Saturday, May 10, 2014

The Tree That Keeps on Giving: Wild Mountain Apple Lemonade

Bring 31/2 cups water to a boil with 5 cups chopped wild mountain apple, 3 1-inch strips lemon skin, 3/4 cups sugar, 5 sprigs of mint.
Simmer 20 minutes.


Strain.
Press all liquid from fruit with the back of a wooden spoon.
Add a cup of lemon juice.
Serve over ice with soda water to make it bubbly.

This beverage has been approved by Barbie.

Tuesday, May 6, 2014

She's Never Been an Eater: Mom's Peach Coconut Smoothie

This is the smoothie my mom drinks everyday without complaint. I have to say, "without complaint," because this 120 pound 85 year-old is not a fan of our mostly vegetarian lifestyle. Although she did tell me this week that my quiche was my best effort yet. Thank you eggs, flour, milk and frozen pie crust.
I boost this smoothie with coconut oil to feed mom's brain and for her gut, either Straus Family Creamery Maple yogurt or their peach kefir. I add protein powder for obvious reasons and coconut milk for a healthy fat. This is a case where every item is organic.

Caroline's Peach Coconut Smoothie
1/2 cup coconut milk
1 tablespoon Coconut oil
2-4 tablespoons peach kefir or Maple yogurt
A heaping scoop of protein powder
1 small handful frozen peaches


Saturday, May 3, 2014

Barbie. A Triceratops. A Squash. And Quinoa Choyote Cherry Cake

Barbie says, harvest the smallest choyote so you can eat the entire squash -- skin, seeds and all.

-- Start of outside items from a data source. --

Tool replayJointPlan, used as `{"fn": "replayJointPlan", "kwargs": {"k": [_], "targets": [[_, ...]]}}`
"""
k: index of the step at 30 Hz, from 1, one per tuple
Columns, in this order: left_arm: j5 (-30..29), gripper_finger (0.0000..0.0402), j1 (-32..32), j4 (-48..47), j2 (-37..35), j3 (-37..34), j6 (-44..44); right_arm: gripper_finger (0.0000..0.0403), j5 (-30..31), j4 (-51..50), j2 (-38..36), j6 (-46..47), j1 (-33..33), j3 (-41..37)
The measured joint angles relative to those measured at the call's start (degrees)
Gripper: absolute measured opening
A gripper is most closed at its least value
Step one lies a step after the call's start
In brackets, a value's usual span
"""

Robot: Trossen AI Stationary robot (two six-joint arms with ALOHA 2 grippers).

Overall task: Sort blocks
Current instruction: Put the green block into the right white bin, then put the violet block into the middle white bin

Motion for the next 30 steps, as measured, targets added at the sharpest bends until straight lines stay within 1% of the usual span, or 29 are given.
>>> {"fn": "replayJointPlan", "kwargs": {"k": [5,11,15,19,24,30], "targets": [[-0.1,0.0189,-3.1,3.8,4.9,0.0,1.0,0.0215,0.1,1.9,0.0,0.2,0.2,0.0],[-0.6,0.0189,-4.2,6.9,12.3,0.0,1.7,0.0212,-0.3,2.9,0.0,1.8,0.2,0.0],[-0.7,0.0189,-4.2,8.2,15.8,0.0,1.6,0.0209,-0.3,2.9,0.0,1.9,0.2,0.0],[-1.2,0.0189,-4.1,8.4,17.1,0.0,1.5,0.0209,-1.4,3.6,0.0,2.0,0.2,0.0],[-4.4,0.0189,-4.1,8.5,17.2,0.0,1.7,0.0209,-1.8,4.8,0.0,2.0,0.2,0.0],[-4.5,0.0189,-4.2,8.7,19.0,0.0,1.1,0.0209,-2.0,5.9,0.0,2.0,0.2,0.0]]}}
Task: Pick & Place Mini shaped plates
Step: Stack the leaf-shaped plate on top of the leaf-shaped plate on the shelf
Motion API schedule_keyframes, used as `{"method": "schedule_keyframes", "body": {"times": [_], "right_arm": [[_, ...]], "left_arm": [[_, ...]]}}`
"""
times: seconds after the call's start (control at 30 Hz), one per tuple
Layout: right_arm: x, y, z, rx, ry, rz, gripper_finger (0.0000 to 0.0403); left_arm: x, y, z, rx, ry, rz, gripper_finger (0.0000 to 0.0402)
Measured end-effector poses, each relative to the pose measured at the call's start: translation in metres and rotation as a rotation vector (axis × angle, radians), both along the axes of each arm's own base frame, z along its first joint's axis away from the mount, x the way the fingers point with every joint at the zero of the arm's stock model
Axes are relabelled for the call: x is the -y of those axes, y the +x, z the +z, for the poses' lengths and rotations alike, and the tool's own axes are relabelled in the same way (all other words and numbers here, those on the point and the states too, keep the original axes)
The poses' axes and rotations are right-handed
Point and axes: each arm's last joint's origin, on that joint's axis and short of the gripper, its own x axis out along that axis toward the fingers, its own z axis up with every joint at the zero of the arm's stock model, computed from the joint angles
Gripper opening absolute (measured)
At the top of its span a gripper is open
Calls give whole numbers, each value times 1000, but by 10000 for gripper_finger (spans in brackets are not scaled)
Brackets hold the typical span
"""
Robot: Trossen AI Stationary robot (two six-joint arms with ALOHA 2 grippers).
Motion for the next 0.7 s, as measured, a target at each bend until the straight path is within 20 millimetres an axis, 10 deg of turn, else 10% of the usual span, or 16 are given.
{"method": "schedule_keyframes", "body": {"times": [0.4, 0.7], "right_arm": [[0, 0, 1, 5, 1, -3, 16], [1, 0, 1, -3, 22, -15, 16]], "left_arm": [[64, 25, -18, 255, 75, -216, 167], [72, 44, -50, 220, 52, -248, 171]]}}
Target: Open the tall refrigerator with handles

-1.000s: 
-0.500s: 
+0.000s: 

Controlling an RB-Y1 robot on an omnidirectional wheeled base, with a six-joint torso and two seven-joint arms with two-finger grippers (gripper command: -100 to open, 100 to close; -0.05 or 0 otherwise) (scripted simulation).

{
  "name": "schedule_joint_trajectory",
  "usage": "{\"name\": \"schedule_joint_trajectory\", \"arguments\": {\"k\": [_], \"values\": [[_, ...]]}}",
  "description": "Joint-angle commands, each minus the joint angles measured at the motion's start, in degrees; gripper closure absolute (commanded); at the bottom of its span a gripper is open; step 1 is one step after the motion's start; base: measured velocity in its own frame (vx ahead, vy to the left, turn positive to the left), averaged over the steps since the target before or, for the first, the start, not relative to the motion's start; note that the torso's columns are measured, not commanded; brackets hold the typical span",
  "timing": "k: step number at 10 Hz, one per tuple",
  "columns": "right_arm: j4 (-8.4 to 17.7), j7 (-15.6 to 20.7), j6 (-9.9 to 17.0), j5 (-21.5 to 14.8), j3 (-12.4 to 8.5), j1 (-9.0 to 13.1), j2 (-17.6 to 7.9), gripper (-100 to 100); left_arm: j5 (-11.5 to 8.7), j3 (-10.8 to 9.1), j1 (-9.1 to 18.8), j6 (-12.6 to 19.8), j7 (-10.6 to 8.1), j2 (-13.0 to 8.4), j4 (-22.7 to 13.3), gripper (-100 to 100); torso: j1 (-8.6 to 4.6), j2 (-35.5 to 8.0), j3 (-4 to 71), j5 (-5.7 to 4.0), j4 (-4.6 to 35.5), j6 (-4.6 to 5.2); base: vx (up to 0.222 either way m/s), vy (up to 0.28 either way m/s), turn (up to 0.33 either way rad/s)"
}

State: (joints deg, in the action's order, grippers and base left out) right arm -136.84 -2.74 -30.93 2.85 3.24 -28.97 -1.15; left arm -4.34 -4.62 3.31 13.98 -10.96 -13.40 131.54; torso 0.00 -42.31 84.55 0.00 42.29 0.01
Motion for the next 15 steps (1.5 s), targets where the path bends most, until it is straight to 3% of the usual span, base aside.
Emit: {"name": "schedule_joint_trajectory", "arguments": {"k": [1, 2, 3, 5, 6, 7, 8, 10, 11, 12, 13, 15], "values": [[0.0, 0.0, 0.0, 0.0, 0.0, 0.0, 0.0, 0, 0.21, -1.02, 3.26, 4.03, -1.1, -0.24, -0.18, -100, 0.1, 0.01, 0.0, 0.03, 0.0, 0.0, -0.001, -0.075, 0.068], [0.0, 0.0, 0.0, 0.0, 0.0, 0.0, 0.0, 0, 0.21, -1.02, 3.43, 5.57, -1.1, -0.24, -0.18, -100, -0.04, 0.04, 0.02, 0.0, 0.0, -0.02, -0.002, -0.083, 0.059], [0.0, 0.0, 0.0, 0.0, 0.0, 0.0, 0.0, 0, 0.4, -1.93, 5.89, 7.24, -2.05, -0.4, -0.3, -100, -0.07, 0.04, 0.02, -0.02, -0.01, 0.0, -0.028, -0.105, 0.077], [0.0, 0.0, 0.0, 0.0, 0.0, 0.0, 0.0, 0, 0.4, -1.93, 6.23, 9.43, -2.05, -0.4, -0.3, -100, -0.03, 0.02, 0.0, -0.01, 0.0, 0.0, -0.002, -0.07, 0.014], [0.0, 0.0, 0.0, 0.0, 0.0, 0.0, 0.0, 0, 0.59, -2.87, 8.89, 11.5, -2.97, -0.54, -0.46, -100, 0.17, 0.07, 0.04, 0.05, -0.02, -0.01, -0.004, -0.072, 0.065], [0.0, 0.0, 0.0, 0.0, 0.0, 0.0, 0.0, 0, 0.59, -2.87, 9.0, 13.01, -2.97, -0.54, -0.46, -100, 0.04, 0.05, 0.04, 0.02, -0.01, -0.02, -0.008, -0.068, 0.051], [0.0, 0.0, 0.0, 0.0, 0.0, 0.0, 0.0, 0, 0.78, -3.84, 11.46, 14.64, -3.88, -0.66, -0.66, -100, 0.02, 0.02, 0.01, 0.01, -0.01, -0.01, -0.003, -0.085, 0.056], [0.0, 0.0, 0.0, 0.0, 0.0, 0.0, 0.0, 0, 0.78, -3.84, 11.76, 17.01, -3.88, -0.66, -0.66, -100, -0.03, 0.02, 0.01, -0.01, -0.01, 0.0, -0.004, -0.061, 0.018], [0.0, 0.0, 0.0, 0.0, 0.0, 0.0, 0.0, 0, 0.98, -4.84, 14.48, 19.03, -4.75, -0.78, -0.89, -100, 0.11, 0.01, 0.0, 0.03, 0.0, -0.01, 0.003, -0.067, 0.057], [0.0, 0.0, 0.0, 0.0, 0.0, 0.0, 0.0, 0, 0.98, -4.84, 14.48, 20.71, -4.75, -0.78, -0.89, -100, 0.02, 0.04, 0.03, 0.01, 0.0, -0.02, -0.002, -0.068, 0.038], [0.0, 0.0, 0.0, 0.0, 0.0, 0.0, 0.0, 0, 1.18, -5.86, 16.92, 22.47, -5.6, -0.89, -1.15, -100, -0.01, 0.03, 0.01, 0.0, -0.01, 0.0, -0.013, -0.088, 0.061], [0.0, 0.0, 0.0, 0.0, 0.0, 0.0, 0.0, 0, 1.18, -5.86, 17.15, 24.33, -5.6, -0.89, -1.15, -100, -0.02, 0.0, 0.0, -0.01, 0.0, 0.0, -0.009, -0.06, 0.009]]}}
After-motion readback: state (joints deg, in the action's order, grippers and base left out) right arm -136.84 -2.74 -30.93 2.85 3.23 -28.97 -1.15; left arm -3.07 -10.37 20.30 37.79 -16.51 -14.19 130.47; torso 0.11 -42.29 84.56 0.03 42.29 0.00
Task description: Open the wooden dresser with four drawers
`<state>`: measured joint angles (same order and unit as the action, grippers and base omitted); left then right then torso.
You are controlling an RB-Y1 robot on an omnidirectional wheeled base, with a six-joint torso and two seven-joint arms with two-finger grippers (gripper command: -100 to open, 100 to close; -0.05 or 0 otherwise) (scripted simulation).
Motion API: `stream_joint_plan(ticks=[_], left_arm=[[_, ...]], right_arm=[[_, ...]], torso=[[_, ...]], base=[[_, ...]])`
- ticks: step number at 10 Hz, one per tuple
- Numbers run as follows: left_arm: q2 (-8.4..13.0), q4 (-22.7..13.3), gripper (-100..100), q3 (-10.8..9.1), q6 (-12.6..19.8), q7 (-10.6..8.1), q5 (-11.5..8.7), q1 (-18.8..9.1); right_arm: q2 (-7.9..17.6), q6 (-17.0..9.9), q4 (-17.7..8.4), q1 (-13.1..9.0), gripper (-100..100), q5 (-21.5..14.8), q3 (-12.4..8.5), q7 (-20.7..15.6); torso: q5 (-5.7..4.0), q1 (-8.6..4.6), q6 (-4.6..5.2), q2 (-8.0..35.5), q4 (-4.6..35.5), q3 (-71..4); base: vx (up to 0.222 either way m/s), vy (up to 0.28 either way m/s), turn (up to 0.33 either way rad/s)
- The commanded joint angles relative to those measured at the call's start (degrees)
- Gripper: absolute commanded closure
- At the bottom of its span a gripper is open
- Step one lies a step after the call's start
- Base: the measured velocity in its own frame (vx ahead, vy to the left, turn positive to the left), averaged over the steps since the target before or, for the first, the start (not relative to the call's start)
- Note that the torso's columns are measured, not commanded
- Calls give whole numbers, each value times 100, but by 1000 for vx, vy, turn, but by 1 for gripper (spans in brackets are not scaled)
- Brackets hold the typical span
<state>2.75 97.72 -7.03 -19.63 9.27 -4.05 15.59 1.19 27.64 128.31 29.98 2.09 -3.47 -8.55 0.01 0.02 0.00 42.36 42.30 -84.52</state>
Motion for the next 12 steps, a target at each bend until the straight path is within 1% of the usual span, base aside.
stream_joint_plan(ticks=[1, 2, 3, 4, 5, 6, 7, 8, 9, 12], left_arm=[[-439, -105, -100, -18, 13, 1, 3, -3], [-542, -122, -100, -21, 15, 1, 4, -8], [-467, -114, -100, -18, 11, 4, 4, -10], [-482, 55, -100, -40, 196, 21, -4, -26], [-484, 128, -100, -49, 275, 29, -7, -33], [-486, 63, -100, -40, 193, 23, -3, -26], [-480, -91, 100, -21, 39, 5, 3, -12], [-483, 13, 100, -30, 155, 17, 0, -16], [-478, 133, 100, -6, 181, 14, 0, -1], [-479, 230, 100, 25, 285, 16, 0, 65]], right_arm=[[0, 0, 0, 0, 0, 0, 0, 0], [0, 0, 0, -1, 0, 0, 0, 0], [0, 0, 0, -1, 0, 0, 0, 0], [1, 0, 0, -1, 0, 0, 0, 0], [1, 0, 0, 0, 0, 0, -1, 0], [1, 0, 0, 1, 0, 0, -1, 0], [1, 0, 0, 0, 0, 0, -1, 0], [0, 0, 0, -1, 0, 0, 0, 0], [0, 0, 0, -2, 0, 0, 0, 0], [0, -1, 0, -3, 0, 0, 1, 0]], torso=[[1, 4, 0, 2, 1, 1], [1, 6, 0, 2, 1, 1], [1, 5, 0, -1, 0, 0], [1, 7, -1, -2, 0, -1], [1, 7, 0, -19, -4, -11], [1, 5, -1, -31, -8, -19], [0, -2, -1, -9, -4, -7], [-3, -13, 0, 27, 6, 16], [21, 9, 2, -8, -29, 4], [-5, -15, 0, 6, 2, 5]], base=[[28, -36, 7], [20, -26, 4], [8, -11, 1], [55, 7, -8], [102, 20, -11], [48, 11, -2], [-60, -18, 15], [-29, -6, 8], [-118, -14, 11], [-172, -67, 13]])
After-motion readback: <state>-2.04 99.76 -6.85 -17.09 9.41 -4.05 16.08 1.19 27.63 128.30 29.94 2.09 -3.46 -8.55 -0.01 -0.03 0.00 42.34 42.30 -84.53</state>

Large choyote require peeling

and seeding.

Mom's hands and the cake in a loaf pan.
Much cuter baked in remekins.



The Stuff:

1 cup quinoa
1 cup flour
1 1/2 teaspoon baking powder
2 choyote the size of apples, peeled and cut into 1/2 inch cubes
7 tablespoons unsalted butter, melted
3/4 cup dark brown organic sugar
3/4 cup cherries
1 teaspoon cinnamon
1/2 teaspoon nutmeg 
1 teaspoon ground ginger                                                                                                                                               

The Work: 
  1. Preheat oven to 350 degrees.
  2. Combine the quinoa with plenty of water and bring to a boil. Cook 10 minutes or until quinoa is tender and the seeds' "tails" (the little white part) are beginning to uncurl. Drain well and set aside.
  3. Dip a pastry brush in the melted butter and use it to grease the inside of a 9-inch by 5-inch loaf pan or 10 little white ramekins, which I prefer for their cute factor.
  4. Put the remaining melted butter in a large bowl, and mix with brown sugar and cherries until evenly distributed.
  5. Add choyote and cooked quinoa and stir to combine.
  6. In a small bowl, whisk together flour, baking powder, cinnamon, and ginger and nutmeg.
  7. Add the dry ingredients to the wet ingredients and stir to evenly combine.
  8. Scrape the mixture into the prepared loaf pan or ramekins and bake for 50 minutes if in a loaf pan and 43 minutes if in ramekins, until a toothpick inserted into the center of the cake comes out clean and the top of the cake is golden brown.
  9. Let cool for 10 minutes in the pan, then turn out onto a cooling rack. Let cool completely before cutting to help cake maintain its shape.  Serve with homemade whipped cream.
Adapted from Home Made Winter.


Grow your own so you may harvest small.